■ Task ■
Keep to one stretch of the data below, the lines from the one with "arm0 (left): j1" up to and including the one with "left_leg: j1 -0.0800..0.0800", and return that stretch exactly.

(Data extracted from a collection)
·····
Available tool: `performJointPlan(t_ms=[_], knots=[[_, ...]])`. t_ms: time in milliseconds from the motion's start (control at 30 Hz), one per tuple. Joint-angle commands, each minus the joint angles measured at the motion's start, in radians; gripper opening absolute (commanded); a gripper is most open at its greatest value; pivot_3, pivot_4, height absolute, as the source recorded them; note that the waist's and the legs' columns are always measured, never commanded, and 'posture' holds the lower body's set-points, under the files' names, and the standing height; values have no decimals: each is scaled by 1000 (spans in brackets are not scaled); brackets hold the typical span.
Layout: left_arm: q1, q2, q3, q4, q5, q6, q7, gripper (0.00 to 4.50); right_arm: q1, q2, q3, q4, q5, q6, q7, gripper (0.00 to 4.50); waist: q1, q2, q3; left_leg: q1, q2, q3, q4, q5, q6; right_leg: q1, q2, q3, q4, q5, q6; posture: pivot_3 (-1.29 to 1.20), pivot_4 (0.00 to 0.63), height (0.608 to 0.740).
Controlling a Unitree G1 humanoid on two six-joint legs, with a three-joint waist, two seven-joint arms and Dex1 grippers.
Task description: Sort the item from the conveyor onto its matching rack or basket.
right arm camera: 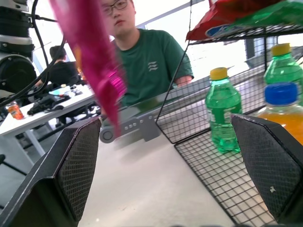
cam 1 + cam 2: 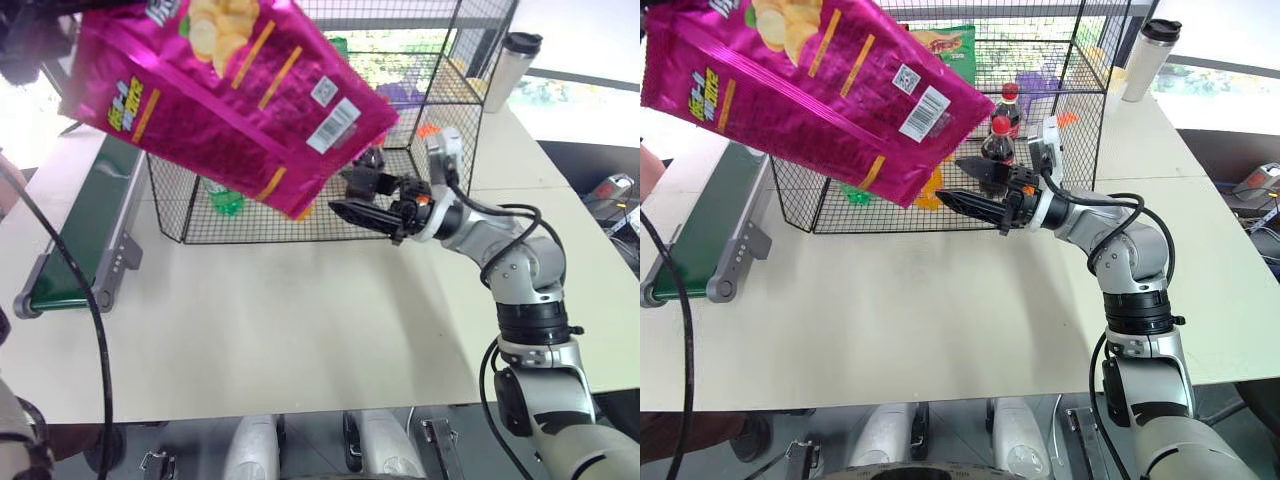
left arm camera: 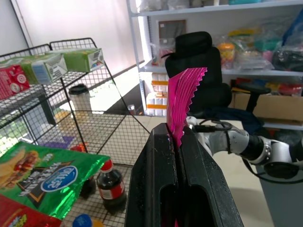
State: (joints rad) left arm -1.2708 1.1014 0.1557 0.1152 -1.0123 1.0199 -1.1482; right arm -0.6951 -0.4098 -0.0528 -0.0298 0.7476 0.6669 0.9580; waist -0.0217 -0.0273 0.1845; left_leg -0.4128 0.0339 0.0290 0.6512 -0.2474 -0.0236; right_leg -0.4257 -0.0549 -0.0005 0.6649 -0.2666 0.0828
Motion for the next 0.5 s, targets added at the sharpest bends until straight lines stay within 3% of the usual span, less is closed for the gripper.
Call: performJointPlan(t_ms=[33,200,433,500], knots=[[-7,-4,54,-20,0,2,4,23,-56,31,-19,-38,39,-10,-3,4500,1,0,0,0,0,0,0,0,0,0,0,0,0,0,0,0,150,740],[-4,-30,68,-25,-4,14,17,23,-73,69,-5,-94,87,30,-14,4500,7,0,0,0,0,0,0,0,0,0,0,0,0,0,0,0,150,740],[31,-62,86,-45,-8,26,30,23,-120,174,20,-7,35,-46,-46,4500,4,0,0,0,0,0,1,0,0,0,-1,0,0,0,0,0,150,740],[43,-64,90,-48,-4,25,36,0,-121,187,12,4,34,-65,-44,3983,4,0,0,0,0,0,1,0,0,0,-1,0,0,0,0,0,150,740]])
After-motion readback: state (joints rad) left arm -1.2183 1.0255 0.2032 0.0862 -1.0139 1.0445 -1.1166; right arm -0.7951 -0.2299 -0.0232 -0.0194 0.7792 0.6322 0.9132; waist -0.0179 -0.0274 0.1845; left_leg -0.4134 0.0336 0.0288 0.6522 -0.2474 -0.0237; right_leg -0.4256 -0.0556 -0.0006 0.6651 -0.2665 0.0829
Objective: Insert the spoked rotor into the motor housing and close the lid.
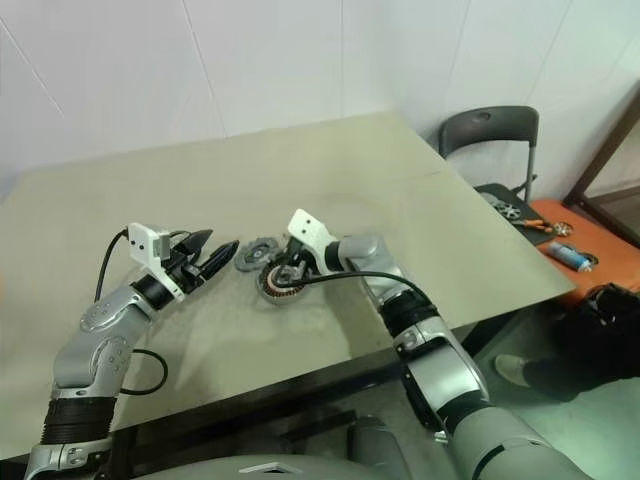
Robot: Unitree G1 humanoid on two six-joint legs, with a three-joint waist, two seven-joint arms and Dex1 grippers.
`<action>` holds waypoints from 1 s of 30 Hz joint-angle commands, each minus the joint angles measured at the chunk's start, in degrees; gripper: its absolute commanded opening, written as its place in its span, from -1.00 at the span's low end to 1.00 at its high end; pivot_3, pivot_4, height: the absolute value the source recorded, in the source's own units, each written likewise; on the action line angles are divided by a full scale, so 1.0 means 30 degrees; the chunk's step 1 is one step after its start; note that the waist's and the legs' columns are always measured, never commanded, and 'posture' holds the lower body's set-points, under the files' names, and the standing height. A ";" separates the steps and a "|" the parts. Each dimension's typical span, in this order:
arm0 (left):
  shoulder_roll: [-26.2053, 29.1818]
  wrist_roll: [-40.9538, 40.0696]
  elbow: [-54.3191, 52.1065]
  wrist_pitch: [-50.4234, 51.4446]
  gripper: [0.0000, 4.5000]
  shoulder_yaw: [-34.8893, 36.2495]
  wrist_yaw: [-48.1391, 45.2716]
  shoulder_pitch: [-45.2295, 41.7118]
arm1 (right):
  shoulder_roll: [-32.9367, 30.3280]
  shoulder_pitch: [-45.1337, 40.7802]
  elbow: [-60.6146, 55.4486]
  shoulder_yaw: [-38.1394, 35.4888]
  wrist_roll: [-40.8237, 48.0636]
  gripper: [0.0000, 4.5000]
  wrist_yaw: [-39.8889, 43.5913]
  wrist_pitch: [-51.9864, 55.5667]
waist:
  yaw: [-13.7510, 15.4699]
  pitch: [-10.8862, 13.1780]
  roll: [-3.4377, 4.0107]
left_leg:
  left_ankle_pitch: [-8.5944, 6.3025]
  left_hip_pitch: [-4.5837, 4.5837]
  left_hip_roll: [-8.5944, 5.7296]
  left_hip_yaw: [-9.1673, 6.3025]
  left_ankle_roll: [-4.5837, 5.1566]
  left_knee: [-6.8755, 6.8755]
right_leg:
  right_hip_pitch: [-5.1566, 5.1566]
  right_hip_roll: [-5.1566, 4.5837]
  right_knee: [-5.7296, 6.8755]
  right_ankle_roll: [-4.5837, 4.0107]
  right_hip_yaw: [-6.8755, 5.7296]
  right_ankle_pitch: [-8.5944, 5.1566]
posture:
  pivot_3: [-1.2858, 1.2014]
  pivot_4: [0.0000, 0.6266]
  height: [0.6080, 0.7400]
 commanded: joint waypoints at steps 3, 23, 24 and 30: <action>0.0179 -0.0102 -0.0088 -0.0248 0.70 0.0381 -0.0097 -0.0624 | 0.0012 0.0355 -0.0350 0.0797 -0.0706 -0.98 -0.0343 -0.0867 | 0.0006 0.0000 0.0000 | 0.0000 0.0000 -0.0001 0.0001 -0.0001 0.0000 | 0.0001 -0.0002 0.0000 0.0000 0.0001 0.0000 | 0.03 -1.00 1.00; 0.1305 -0.1262 -0.2034 0.0853 0.70 0.2520 0.0764 0.0511 | 0.1105 -0.1566 -0.3652 -0.2144 0.2323 -0.98 -0.1543 0.1861 | -0.0048 0.0007 0.0006 | -0.0002 -0.0015 0.0016 0.0000 -0.0007 -0.0021 | -0.0035 0.0013 0.0006 -0.0002 0.0003 0.0000 | 0.03 -1.00 1.00; 0.1522 -0.1240 -0.1939 0.0787 0.70 0.2799 0.0756 0.0644 | 0.1414 -0.1902 -0.3532 -0.2626 0.2678 -0.98 -0.2105 0.2376 | -0.0025 0.0007 0.0004 | -0.0002 -0.0015 0.0016 0.0000 -0.0007 -0.0022 | -0.0035 0.0013 0.0006 -0.0002 0.0001 0.0000 | 0.03 -1.00 1.00; 0.3241 -0.0274 0.0453 -0.0766 0.70 0.4566 0.0312 0.0670 | 0.1922 -0.1972 -0.2422 -0.2184 0.1565 -0.98 -0.4302 0.1868 | 0.0004 0.0008 0.0007 | -0.0002 -0.0010 0.0015 -0.0001 -0.0008 -0.0040 | -0.0039 0.0014 0.0004 -0.0008 -0.0002 -0.0002 | 0.03 -1.00 1.00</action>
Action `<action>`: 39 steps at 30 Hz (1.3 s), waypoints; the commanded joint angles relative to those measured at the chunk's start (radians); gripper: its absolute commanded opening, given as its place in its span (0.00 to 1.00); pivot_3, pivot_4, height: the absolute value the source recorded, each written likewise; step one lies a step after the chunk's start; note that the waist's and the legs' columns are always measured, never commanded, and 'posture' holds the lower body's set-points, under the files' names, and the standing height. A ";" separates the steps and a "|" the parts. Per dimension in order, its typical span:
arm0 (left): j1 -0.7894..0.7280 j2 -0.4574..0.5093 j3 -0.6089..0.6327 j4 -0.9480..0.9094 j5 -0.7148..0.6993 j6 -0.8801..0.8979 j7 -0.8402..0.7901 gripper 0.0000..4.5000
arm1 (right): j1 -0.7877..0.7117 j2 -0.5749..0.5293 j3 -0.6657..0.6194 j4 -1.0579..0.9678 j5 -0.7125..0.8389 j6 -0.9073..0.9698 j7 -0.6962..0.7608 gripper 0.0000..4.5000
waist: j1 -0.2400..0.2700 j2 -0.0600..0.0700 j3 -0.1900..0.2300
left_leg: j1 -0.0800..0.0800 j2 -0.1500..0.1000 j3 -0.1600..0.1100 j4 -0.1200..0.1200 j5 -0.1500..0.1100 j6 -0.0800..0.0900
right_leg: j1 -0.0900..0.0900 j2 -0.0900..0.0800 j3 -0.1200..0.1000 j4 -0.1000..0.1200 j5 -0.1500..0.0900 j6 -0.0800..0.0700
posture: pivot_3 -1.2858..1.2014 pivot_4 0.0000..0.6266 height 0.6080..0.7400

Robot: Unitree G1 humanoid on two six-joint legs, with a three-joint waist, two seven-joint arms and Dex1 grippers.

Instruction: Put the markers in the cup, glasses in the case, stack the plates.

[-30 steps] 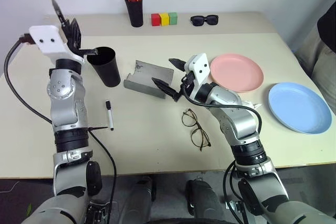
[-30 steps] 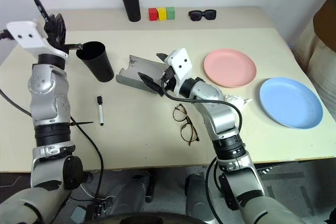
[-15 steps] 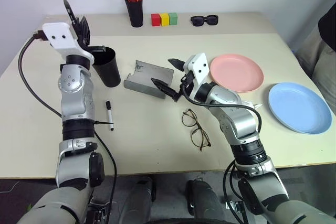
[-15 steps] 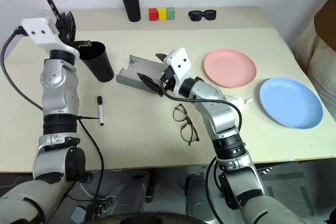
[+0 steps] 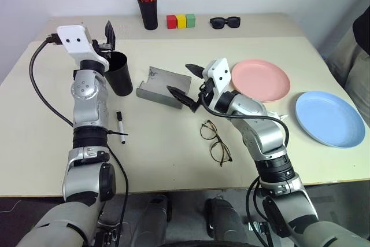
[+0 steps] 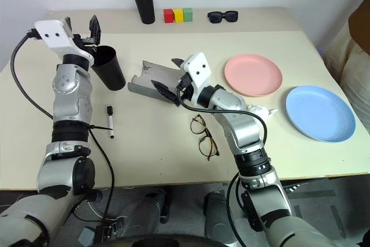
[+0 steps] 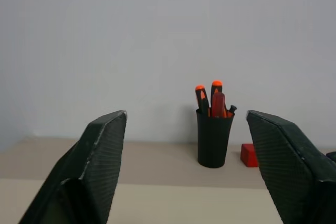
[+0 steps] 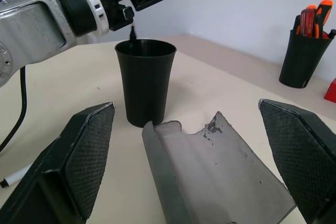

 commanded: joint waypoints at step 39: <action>0.383 -0.057 0.227 -0.993 -0.429 1.780 0.439 0.87 | -0.026 -0.248 0.012 0.023 0.018 -0.052 0.321 1.00 | 0.002 0.000 0.000 | 0.001 0.001 -0.005 0.000 0.000 -0.001 | 0.002 0.000 0.000 -0.001 0.000 -0.001 | 0.52 0.24 1.00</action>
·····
■ Solution to this exercise ■
arm0 (left): j1 -0.7894..0.7280 j2 -0.4574..0.5093 j3 -0.6089..0.6327 j4 -0.9480..0.9094 j5 -0.7148..0.6993 j6 -0.8801..0.8979 j7 -0.8402..0.7901 gripper 0.0000..4.5000
arm1 (right): j1 -0.7877..0.7117 j2 -0.5749..0.5293 j3 -0.6657..0.6194 j4 -1.0579..0.9678 j5 -0.7125..0.8389 j6 -0.9073..0.9698 j7 -0.6962..0.7608 gripper 0.0000..4.5000
waist: j1 -0.2400..0.2700 j2 -0.0600..0.0700 j3 -0.1900..0.2300
left_leg: j1 -0.0800..0.0800 j2 -0.1500..0.1000 j3 -0.1600..0.1100 j4 -0.1200..0.1200 j5 -0.1500..0.1100 j6 -0.0800..0.0900

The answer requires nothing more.